Born in 1924 in the Omsk oblast, Yazov enlisted in the Red Army in 1941 at age 17. During World War II he would be honored for his service on the Volkhov and Leningrad fronts, thus laying the groundwork for his ascension through the ranks of the Soviet military. He participated in the battles of the Siege of Leningrad, in the offensive operations of Soviet troops in the Baltic states, in the blockade of the Courland Pocket.
Over the next 50 years, Yazov would make a brilliant military career, holding a number of high positions and serving as Minister of Defense.
In 1971–1973, he commanded the 32nd Army Corps in the Crimean region of the Odessa Military District. In 1979–1980, Yazov was commander of the Central Group of Forces in Czechoslovakia.
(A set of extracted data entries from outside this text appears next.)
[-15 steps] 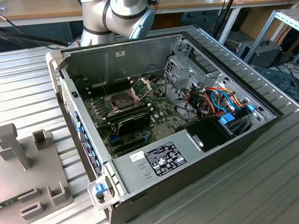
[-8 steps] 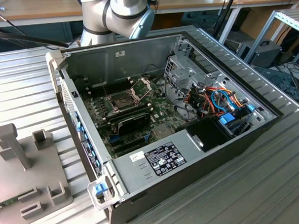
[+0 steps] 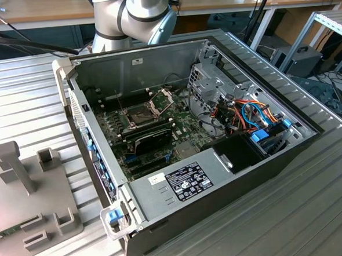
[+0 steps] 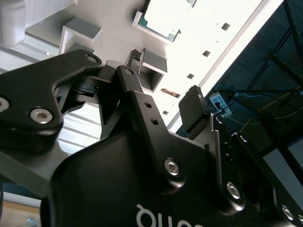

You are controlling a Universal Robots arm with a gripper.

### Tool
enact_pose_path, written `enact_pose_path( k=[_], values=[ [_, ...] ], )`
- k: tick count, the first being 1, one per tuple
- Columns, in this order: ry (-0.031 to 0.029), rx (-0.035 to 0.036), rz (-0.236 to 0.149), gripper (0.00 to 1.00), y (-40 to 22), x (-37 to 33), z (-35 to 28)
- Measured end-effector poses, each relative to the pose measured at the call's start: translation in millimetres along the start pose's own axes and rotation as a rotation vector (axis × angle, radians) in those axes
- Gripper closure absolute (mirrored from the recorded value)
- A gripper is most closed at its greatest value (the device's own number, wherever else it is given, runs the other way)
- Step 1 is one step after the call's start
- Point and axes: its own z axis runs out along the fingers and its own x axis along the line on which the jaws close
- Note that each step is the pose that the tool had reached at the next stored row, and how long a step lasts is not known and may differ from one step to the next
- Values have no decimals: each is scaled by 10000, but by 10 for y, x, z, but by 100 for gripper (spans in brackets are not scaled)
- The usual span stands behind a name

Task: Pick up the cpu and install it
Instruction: 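Pick up the cpu and move it towards the insertion slot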

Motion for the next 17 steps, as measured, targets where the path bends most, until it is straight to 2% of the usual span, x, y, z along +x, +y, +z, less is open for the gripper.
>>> enact_pose_path(
  k=[4, 10, 13, 17],
  values=[
    [1, 0, 0, 40, -1, 0, 27],
    [2, 2, 1, 40, -4, -1, 99],
    [2, 1, 1, 40, -8, -1, 189],
    [2, 1, 0, 40, -10, -2, 248]
  ],
)
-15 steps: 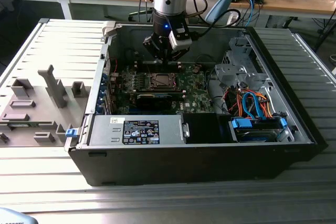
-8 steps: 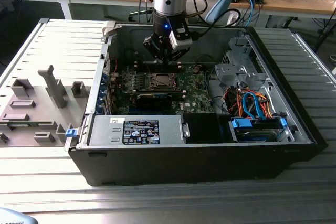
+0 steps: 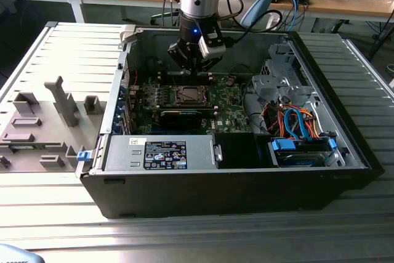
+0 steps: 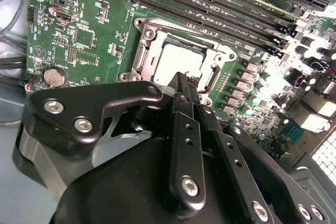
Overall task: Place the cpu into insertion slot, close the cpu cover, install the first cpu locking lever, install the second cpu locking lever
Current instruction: 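Install the first cpu locking lever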
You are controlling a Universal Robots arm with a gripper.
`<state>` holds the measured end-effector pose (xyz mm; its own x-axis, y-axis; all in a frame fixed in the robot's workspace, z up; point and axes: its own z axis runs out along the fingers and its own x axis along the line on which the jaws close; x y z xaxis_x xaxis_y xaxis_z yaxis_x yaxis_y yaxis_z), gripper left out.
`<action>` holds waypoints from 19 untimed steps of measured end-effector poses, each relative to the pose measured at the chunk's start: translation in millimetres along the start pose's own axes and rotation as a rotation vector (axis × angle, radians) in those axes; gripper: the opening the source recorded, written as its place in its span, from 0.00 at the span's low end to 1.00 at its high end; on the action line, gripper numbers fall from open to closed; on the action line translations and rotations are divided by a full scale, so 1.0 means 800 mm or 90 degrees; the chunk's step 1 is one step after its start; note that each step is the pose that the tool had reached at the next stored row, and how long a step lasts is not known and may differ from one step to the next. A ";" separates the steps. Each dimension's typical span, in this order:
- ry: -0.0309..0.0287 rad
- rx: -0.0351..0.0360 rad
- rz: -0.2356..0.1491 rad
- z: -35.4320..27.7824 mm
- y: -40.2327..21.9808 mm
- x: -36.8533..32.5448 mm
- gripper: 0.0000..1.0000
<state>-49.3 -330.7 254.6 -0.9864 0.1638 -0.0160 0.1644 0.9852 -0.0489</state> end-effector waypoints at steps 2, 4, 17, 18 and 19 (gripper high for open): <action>-0.0001 0.0000 -0.002 0.0000 0.0000 0.0000 0.11; -0.0002 -0.0001 -0.003 0.0000 0.0000 0.0000 0.11; -0.0006 -0.0002 -0.013 0.0000 0.0000 0.0000 0.11; -0.0007 -0.0002 -0.013 0.0000 0.0000 0.0000 0.11; -0.0007 -0.0002 -0.014 0.0000 0.0000 0.0000 0.11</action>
<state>-49.3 -330.7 254.5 -0.9897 0.1422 -0.0160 0.1428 0.9885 -0.0489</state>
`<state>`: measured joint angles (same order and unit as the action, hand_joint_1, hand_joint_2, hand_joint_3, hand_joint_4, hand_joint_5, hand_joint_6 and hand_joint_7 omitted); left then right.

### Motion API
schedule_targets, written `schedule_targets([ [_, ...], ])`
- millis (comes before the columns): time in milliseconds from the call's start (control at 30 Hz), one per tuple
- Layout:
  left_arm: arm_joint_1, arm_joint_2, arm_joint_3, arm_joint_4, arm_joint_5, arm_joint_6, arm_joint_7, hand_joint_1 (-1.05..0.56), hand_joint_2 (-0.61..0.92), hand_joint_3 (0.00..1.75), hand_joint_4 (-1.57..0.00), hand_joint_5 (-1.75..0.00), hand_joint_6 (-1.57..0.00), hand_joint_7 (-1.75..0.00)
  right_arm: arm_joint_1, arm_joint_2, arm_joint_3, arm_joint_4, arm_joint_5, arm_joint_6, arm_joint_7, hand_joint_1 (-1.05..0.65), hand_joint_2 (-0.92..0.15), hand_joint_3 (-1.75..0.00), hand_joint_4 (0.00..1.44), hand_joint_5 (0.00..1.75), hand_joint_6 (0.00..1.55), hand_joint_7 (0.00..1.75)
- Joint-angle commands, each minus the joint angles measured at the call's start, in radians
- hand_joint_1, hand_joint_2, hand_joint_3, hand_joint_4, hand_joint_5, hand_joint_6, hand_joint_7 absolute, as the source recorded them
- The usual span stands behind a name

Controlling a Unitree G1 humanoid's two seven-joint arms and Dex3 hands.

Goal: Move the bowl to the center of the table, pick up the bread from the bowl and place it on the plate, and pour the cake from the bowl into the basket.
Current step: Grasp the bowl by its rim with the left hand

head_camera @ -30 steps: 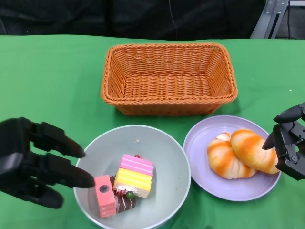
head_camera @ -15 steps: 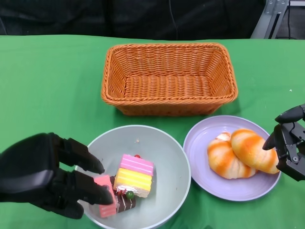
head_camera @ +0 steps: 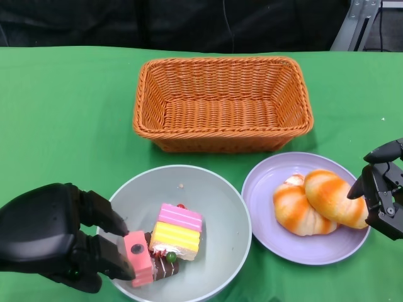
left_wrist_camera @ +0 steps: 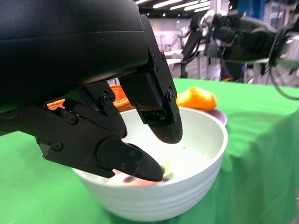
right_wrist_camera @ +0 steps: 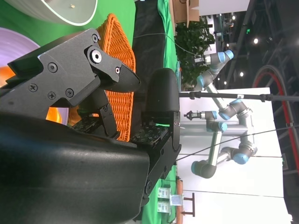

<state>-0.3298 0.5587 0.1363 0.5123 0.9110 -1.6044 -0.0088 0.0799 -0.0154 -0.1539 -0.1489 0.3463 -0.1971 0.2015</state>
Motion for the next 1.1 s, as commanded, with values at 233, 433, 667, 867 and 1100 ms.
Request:
schedule_targets([
  [233,0.048,0.043,-0.021,-0.097,0.099,0.116,0.079,-0.53,0.86,0.0,-1.09,-0.11,-1.1,0.0,0.01,-0.002,-0.007,-0.031,0.002,0.004,-0.008,-0.09,-0.58,-1.02,0.66,1.72,0.61,1.36],
  [433,0.055,0.079,-0.09,-0.142,0.11,0.189,0.12,-0.54,0.84,0.0,-1.09,-0.1,-1.08,0.0,0.009,-0.002,-0.003,-0.057,0.002,0.032,-0.021,-0.09,-0.57,-1.05,0.67,1.71,0.61,1.36],
  [667,0.073,0.121,-0.162,-0.184,0.082,0.252,0.135,-0.56,0.85,0.0,-1.08,-0.07,-1.1,-0.01,0.012,-0.002,-0.003,-0.085,0.017,0.064,-0.022,-0.11,-0.56,-1.05,0.68,1.71,0.61,1.34],
  [867,0.082,0.143,-0.203,-0.204,0.072,0.284,0.15,-0.56,0.86,0.01,-1.1,-0.05,-1.12,-0.01,0.014,0.002,-0.004,-0.095,0.022,0.071,-0.021,-0.12,-0.55,-1.07,0.67,1.72,0.61,1.35],
  [1100,0.09,0.153,-0.242,-0.221,0.071,0.301,0.165,-0.57,0.87,0.0,-1.15,-0.07,-1.16,-0.02,0.018,0.01,-0.003,-0.113,0.042,0.09,-0.025,-0.13,-0.55,-1.05,0.68,1.73,0.61,1.34],
])
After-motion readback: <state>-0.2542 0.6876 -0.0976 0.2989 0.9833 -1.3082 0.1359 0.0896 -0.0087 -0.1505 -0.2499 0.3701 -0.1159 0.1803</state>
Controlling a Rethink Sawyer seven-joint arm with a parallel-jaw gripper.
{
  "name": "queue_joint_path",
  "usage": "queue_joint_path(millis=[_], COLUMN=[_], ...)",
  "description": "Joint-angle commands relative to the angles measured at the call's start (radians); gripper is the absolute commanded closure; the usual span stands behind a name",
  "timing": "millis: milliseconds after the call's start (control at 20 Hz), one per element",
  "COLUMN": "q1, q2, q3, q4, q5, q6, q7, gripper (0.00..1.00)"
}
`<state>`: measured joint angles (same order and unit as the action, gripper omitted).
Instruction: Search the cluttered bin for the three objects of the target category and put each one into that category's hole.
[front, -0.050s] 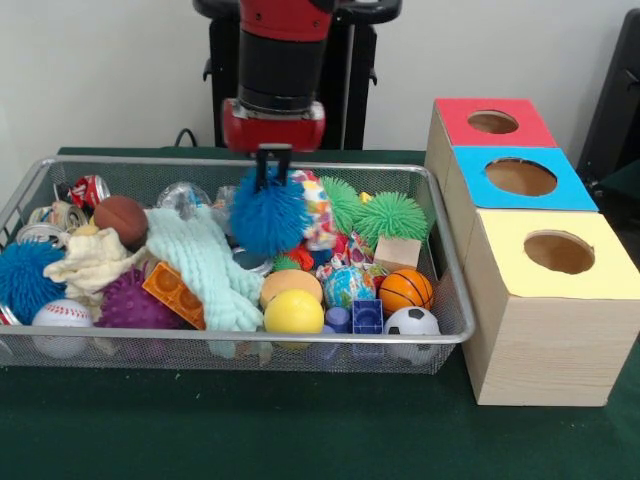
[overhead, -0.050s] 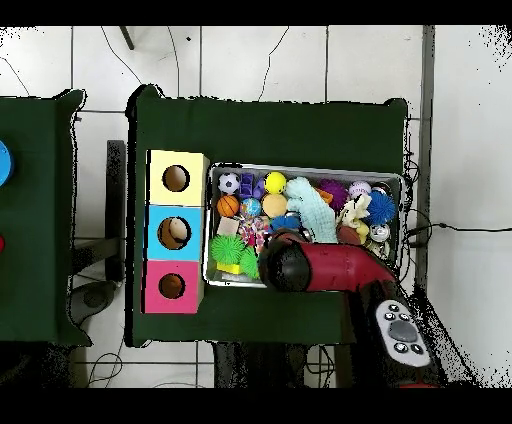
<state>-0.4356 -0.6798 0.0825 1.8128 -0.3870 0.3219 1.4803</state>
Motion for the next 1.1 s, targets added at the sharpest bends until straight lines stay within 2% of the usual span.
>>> queue_joint_path(millis=[50, 350, 700, 750, 850, 950, 1050, 1100], q1=[-0.124, -0.223, -0.266, -0.283, -0.254, -0.281, -0.283, -0.282], q2=[-0.009, 0.032, 0.068, 0.070, 0.070, 0.058, 0.038, 0.022], q3=[0.160, 0.252, 0.320, 0.345, 0.311, 0.358, 0.374, 0.367], q4=[-0.068, -0.083, -0.089, -0.085, -0.104, -0.087, -0.078, -0.071], q5=[-0.158, -0.256, -0.353, -0.374, -0.353, -0.361, -0.351, -0.332], q6=[0.095, 0.049, 0.016, 0.017, 0.066, 0.035, 0.072, 0.090], q7=[-0.262, -0.260, -0.218, -0.201, -0.176, -0.177, -0.182, -0.156], gripper=[1.00, 1.00, 1.00, 0.00, 0.00, 0.00, 0.00, 0.00])
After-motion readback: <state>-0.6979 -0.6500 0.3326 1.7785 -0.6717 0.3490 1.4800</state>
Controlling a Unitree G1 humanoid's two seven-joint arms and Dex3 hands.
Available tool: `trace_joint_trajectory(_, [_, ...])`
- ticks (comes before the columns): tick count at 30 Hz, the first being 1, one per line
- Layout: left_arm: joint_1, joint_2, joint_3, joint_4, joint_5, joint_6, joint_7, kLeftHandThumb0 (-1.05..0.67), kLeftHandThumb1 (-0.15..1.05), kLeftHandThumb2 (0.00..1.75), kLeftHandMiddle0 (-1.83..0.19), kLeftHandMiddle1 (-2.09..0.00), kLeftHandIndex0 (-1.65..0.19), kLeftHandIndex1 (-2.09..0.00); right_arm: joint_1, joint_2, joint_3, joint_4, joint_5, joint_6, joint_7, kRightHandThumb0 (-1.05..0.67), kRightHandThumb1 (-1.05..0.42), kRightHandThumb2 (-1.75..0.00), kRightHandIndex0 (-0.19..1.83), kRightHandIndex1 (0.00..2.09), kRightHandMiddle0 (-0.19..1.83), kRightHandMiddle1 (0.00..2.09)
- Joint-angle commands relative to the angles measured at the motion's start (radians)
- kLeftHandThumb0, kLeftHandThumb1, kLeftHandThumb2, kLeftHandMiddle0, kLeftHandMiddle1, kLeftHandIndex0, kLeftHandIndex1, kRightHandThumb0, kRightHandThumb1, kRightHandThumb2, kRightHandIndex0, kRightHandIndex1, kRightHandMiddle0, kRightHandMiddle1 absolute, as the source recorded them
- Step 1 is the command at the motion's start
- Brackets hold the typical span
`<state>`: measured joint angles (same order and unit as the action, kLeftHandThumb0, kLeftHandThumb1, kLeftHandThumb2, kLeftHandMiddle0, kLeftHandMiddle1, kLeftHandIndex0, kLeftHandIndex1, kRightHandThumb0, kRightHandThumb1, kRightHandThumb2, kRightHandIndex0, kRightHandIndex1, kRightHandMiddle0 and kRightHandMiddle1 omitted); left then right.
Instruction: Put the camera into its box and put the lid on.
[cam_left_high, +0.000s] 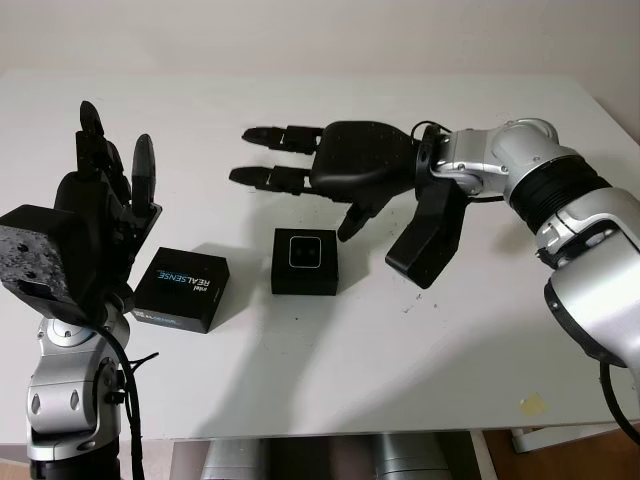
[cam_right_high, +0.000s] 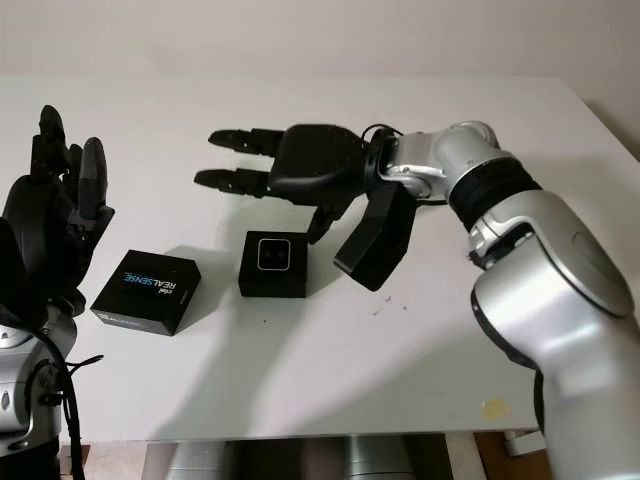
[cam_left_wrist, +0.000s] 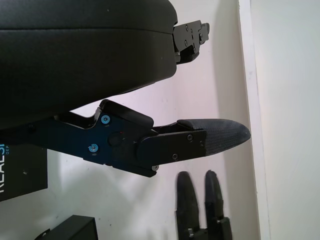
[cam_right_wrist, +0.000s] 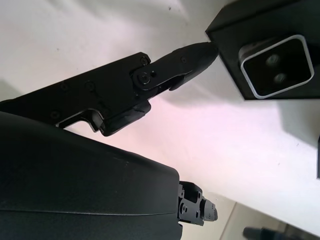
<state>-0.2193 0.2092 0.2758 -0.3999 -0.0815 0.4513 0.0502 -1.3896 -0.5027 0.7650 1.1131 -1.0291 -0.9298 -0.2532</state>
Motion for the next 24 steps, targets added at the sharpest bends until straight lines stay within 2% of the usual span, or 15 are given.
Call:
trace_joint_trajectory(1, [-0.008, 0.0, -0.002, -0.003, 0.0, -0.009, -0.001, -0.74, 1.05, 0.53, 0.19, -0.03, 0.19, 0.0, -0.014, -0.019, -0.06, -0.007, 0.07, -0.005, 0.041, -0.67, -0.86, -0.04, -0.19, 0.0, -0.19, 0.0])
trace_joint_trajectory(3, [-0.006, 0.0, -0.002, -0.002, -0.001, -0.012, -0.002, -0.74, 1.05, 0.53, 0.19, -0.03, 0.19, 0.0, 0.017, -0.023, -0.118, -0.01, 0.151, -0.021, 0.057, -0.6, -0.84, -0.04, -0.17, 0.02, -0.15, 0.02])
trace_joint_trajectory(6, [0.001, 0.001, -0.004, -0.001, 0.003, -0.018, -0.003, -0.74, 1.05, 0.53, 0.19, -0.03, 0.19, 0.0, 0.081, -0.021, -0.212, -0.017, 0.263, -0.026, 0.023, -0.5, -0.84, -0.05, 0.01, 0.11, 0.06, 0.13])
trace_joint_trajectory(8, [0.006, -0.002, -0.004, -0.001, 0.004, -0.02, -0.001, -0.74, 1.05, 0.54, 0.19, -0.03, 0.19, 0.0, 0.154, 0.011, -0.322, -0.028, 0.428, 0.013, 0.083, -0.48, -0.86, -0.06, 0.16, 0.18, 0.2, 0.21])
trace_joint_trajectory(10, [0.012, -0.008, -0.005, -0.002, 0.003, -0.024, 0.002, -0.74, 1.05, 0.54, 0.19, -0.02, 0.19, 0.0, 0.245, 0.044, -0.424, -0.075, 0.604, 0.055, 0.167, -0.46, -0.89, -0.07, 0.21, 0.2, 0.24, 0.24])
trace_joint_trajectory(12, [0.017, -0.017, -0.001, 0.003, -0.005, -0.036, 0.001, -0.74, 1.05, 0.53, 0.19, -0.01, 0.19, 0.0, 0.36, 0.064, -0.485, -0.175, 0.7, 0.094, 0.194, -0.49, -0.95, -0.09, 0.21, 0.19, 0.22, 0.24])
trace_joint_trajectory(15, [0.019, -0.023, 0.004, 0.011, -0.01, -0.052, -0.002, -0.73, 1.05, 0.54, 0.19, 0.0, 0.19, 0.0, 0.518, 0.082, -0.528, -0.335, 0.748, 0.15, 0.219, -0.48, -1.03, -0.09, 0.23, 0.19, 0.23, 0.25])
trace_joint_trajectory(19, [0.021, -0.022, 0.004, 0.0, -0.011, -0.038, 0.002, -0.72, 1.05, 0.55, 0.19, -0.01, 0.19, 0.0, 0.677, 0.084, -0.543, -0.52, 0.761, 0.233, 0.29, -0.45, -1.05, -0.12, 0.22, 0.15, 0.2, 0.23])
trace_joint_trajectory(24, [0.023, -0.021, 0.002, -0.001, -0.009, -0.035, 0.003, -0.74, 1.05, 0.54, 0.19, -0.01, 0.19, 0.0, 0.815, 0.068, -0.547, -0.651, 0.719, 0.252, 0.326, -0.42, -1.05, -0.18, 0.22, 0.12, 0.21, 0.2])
From June 1987 to July 1990, Yazov was a candidate member of the Politburo.
He was a member of the State Committee on State of Emergency (SCSE) which was formed on August 19, 1991 by eight high-level Soviet officials. The SCSE unsuccessfully tried to block the spread of the reactionary counterrevolution that Gorbachev's Perestroika had incited.
However, the SCSE neither opened an ideological and political confrontation with the opportunists nor addressed the masses of the workers who, in their vast majority, were in favor of socialism and supportive of the USSR's preservation (as the March 1991 referendum results had indicated).
Despite the noble motives of the SCSE members, the Committee failed to proceed decisively, with concrete political actions, for the protection of the Soviet Union. In August 22, 1991, the bourgeois forces, under the leadership of Boris Yeltsin, began the process for the demise of the CPSU and subsequently the dissolution of the Soviet Union.
The bourgeois media labeled the SCSE effort to prevent the dissolution of the Soviet Union as "coup d' etat". Yazov was arrested and imprisoned following the failure of the SCSE and remained in detention for 18 months before being granted amnesty in 1994.
Apart from Dmitry Yazov, the other members of the SCSE were: Gennady Yanayev, Valentin Pavlov, Boris Yugo, Oleg Baklanov, Vladimir Kryuchkov, Vasily Starodubtsev and Alexander Tizyakov.